Fallback fonts are fonts used to draw glyphs that are not present in a font specified by the application. GcPdf provides a default list of fallback font families that is automatically initialized, and includes large fonts that are usually suitable to be used as fallbacks for many languages for which some common fonts do not have the glyphs.

These automatically-added fallback font families are available via methods on the FontCollection.SystemFonts static collection. You can customize the default (and system-dependent) behavior by providing your own fallback fonts, and by adding them either to fallbacks managed by the global FontCollection.SystemFonts, by adding them to your own instance of the FontCollection, or to specific fonts that you are using. In this way the fallback font behaviour can be finely tuned and be completely system-independent.

To view the sample code on how to use Fallback Fonts, visit the FallBack Fonts demo.

6. Improve text rendering

Text rendering using GcPdf can be done using two main approaches:

  • Using the MeasureString/DrawString pair, or,
  • Using the TextLayout directly

While the first approach may be easier in simple cases, the second approach (using TextLayout) is much more powerful and yields better performance.

To view sample code for how to render text using GcPdf, visit the Text Rendering demo.

7. Load images once and cache in an image object

When you render an image in GcPdf multiple times (e.g. rendering the same image as part of a page header on all pages), it will automatically be added to a dictionary and reused throughout the document, provided you use the same image object on all pages. So rather than loading the same image from file (or stream) each time it is needed, it is always preferable to load the image once and cache it in an image object. This applies to all image types available in GcPdf (Image, RawImage, ImageWrapper).

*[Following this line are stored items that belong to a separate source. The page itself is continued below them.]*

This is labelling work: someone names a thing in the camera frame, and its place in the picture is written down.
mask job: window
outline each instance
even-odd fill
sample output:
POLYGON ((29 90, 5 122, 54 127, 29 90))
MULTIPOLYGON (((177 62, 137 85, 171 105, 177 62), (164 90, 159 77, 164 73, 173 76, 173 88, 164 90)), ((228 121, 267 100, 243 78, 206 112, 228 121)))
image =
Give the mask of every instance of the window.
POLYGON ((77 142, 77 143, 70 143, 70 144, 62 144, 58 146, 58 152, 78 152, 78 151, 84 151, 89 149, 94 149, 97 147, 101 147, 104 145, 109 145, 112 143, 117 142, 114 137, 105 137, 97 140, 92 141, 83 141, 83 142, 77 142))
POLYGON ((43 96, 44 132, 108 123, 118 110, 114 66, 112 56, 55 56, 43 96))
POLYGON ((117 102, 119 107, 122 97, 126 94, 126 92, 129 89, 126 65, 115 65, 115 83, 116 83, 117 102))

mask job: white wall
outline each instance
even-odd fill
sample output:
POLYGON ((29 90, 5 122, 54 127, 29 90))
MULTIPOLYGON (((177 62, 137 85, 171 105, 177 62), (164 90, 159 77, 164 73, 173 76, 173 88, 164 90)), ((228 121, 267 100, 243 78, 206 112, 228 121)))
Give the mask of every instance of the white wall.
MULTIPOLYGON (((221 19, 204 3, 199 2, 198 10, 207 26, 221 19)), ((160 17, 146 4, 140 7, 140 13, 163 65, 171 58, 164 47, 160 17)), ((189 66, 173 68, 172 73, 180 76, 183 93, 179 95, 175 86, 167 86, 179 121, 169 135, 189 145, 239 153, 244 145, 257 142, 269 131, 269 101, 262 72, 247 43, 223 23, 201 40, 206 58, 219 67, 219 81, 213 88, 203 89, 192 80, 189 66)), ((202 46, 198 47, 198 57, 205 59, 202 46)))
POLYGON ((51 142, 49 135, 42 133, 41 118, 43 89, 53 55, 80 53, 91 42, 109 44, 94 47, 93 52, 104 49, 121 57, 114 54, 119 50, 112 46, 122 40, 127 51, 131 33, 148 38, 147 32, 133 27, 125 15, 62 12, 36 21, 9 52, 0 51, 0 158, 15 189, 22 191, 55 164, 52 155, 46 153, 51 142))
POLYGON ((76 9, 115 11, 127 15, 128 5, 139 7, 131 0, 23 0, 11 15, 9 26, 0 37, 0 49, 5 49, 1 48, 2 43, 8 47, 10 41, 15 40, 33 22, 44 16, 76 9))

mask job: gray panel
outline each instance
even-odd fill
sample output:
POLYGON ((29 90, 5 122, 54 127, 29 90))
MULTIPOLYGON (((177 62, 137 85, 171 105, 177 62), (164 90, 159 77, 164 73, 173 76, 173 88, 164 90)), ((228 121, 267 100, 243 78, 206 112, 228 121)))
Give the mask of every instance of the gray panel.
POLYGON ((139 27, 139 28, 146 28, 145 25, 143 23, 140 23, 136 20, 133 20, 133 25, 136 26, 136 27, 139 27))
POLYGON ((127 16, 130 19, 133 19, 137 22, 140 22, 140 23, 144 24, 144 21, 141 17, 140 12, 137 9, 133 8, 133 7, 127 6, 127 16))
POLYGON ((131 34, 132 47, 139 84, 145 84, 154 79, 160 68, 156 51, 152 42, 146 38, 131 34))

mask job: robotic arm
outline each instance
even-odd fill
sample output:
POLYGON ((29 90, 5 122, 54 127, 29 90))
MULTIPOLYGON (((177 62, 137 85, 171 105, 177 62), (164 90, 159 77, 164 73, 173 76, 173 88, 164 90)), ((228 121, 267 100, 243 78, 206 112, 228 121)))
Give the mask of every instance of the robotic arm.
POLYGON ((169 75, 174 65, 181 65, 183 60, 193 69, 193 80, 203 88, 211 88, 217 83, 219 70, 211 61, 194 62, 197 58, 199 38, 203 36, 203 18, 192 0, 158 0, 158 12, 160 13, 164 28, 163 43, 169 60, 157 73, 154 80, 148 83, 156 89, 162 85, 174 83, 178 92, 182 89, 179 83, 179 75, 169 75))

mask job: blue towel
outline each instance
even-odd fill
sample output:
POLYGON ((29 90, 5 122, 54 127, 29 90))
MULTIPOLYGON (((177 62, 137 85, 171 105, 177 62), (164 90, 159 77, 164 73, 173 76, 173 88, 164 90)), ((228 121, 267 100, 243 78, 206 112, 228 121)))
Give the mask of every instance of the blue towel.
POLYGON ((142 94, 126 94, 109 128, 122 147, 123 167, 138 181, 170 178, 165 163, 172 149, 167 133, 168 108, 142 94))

To view sample codes on how to render images, visit the Images demo.

8. Loading PDFs

When working with an existing PDF file using Documents for PDFDocument.Load() method, the stream passed to that method must remain open while working with the document. This is because Load() does not load the entire PDF document into memory right away. Instead, it loads the various parts of the PDF as needed. The stream is only used for reading, and the original file itself is not modified. To save the changes you need to call one of the Documents for PDFDocument.Save() overloads as usual.

To view sample codes on how to load PDFs (and modify them), visit the Editing demo.